愛着とは特定の相手(母親であることが多い)との間に形成された強い絆のことです。
これがしっかりと形成された人は安定型の愛着スタイルを持ちますから他者と健全な人間関係を持つことが出来ると言われています。
養育者との間にこの結びつきが作られなかった場合には不安型や回避型の愛着スタイルを持つことになります。
前者は見捨てられることを恐れるため相手の顔色ばかり伺います。後者は他人を重荷に感じやすいため距離を取りたがります。
愛着スタイルは性的行動にも影響を与えます。
不安型も回避型もパートナーの数は多いがリスク許容度に差がある
南カリフォルニア大学のヘミン・キムとリン・キャロル・ミラーが既に発表されている論文を分析したところ愛着スタイルが性行動に及ぼす影響が分かりました。(いわゆるメタアナリシスという分析方法です)
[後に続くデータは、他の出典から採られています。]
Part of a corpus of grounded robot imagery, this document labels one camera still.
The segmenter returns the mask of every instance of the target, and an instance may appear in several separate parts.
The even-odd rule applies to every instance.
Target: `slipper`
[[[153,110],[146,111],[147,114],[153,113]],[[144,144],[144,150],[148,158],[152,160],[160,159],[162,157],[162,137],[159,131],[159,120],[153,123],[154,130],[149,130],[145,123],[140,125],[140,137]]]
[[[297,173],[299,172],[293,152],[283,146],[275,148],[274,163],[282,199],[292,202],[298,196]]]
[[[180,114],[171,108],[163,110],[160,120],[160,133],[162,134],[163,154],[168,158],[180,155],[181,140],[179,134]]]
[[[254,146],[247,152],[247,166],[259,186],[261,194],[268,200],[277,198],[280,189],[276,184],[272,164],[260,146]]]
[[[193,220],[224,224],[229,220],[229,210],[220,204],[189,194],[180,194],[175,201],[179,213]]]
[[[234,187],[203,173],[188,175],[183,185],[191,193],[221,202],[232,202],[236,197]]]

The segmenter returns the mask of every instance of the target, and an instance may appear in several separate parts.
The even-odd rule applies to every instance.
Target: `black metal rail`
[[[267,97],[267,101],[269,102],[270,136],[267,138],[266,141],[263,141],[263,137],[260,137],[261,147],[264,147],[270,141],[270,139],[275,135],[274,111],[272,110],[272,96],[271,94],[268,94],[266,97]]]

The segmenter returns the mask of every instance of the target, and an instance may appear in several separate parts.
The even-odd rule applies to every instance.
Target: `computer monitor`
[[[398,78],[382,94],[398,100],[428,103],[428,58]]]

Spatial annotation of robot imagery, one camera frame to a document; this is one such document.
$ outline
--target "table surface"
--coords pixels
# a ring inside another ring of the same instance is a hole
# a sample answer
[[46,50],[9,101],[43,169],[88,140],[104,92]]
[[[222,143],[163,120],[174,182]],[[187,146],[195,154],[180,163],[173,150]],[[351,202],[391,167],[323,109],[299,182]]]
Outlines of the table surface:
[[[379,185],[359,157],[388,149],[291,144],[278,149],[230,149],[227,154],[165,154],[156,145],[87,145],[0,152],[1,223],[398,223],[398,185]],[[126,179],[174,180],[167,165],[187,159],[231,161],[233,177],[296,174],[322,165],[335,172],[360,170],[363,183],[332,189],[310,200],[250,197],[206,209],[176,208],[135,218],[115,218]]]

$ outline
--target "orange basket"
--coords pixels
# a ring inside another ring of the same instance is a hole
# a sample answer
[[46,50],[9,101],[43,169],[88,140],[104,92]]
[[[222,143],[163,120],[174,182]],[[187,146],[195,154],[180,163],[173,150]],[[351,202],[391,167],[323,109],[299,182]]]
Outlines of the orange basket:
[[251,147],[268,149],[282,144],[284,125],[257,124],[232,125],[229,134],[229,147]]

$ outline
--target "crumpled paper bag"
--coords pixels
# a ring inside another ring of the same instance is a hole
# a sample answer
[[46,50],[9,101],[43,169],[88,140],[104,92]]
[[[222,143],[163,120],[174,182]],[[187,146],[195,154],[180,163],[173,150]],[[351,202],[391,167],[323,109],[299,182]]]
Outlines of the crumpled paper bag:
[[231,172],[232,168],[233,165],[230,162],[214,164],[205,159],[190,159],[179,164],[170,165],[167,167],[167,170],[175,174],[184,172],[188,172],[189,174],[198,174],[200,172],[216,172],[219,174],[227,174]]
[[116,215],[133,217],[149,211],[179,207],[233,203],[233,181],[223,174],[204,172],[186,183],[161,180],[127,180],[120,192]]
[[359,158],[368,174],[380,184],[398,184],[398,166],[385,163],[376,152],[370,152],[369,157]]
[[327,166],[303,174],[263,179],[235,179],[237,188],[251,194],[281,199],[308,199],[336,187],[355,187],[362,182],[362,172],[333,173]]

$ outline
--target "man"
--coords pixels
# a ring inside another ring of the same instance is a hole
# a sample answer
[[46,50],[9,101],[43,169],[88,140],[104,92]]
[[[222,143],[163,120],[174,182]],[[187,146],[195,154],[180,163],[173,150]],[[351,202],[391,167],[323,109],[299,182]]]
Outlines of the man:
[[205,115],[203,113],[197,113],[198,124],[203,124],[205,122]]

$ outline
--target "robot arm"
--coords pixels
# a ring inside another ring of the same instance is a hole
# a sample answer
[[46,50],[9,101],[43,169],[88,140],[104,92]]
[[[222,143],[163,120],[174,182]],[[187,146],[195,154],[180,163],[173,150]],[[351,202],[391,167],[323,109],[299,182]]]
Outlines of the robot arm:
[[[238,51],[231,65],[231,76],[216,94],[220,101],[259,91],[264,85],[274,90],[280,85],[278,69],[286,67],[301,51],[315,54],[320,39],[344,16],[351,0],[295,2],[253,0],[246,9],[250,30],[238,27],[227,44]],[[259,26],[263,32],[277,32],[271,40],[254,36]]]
まず不安型と回避型ともに生涯のセックスパートナーの数は多い傾向にありました。複数の相手と同時進行で関係を持つ人も多かったです。
これは愛着の障害を持つ人が特定のパートナーと安定した関係を長続きさせることが難しいことからも説明できます。
一方で不安型と回避型で異なる部分もありました。
それはセックスのときに避妊をするかしないかということです。つまりゴムを着けるかどうかです。
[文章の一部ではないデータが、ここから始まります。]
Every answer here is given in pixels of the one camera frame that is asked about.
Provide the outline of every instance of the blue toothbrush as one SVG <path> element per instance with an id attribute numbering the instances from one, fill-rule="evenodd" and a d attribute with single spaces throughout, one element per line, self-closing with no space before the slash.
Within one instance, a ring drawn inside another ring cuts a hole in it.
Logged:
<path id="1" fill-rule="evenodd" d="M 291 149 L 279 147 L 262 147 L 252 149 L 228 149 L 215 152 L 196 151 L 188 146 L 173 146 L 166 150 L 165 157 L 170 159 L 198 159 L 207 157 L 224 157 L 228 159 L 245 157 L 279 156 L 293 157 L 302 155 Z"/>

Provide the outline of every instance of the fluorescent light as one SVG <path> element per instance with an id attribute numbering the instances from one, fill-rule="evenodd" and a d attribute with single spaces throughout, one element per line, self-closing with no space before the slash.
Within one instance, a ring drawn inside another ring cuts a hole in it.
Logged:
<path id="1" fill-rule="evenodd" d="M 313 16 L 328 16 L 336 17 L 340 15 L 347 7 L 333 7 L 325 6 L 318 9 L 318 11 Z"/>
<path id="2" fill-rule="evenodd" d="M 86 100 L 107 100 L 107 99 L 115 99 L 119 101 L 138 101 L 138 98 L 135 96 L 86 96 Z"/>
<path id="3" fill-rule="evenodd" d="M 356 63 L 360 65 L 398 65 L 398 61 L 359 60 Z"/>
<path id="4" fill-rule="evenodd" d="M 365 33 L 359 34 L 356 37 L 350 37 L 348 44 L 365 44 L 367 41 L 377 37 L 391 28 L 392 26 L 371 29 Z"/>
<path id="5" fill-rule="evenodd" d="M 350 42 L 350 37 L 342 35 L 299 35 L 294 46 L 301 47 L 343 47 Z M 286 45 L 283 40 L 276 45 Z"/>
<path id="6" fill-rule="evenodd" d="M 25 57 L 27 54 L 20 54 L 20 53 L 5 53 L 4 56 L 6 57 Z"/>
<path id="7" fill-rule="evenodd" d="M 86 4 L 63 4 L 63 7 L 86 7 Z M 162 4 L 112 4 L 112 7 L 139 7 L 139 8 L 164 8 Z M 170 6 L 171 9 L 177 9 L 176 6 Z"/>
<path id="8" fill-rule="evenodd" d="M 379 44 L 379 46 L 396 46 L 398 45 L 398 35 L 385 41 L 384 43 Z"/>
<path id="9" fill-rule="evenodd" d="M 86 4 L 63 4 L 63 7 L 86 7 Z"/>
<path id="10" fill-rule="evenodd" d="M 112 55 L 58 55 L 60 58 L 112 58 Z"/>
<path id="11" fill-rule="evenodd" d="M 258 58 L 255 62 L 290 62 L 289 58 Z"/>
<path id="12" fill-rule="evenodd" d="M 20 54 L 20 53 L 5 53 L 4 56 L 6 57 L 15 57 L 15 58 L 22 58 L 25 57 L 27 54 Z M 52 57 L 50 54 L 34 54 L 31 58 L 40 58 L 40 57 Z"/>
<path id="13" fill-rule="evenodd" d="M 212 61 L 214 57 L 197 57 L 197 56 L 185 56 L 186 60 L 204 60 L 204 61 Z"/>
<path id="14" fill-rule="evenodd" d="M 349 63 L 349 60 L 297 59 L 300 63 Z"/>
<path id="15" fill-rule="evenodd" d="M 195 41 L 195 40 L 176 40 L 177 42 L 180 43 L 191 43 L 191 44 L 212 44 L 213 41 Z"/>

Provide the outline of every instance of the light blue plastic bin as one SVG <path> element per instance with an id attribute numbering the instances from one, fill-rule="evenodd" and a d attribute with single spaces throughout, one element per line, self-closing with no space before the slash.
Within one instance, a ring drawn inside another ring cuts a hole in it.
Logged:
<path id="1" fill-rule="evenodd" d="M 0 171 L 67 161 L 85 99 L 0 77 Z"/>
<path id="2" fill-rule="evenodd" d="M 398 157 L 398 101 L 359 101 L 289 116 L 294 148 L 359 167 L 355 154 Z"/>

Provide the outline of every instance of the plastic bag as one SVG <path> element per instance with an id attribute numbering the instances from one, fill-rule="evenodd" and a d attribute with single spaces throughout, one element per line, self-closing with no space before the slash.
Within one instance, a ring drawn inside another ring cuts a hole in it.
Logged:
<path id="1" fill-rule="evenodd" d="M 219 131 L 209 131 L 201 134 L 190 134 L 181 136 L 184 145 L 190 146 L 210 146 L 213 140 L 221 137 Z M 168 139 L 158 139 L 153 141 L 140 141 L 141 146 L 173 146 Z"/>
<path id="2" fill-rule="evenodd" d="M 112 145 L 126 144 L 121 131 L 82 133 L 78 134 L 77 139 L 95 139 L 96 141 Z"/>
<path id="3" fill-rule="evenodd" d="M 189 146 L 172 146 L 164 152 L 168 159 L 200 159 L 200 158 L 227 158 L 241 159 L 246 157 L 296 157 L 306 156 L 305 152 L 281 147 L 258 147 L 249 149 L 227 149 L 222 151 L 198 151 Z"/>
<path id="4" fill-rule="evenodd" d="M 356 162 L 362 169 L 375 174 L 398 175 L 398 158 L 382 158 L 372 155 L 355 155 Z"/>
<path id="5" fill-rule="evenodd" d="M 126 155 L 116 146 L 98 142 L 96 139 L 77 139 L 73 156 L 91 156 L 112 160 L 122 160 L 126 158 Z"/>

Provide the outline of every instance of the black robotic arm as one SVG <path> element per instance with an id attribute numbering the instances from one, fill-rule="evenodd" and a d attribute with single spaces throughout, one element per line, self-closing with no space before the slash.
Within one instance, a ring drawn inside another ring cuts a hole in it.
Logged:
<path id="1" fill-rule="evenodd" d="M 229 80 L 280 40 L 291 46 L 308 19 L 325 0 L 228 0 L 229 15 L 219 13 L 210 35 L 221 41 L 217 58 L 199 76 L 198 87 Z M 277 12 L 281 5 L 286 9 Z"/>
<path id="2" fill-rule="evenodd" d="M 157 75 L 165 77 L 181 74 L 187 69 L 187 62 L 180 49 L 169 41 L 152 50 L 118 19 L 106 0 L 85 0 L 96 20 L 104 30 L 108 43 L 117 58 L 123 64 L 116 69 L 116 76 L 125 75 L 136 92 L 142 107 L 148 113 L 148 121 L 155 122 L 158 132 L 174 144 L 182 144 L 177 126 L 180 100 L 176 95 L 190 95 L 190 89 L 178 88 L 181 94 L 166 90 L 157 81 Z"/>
不安型はセックスのときに避妊をしないことにリスクを感じないのに対し、回避型はその反対でした。
この違いについてはそれぞれがセックスに何を求めるかによって説明できます。
一時的な愛か?一時的な快楽か?
なぜ不安型は避妊をしないのかというと親密なつながりを持ちたいという欲求が強いからです。
また相手から避妊しないことを求められるとそれを受け入れてしまいやすい性格も影響しています。
なぜなら断ることによって嫌われるのが怖いからです。
不安型の人は一時的にであれ相手を惹きつけることができるのであればセックスのリスクを小さく評価してしまうのです。
回避型が避妊をするのは自分の身を守るためです。
回避型の人は多くの相手とセックスをすることにより性的快楽を追求したいと考えています。
しかし性病やHIV、妊娠のリスクは負いたくないと思っています。
そのためゴムを着用して安全を手に入れているのです。
不安型と回避型のこの違いは「一時的な愛」を求めるか「一時的な快楽」を求めるかというセックスの目的の違いに起因するといえます。
それは愛しているからではない
恋愛依存症の人はダメな相手に少しでも良い面があるとそれを過大評価します。
何の意味もないことさえ自分のためにしてくれたと勘違いすることもあります。
だから気をつけなければなりません。
彼氏が避妊してくれたからといってそれはあなたを愛しているからとは限りません。彼氏が守りたいのはあなたではなく自分かもしれないのです。
もちろん避妊せずにセックスをしたからといって本気で愛してくれていると考えるのも間違いです。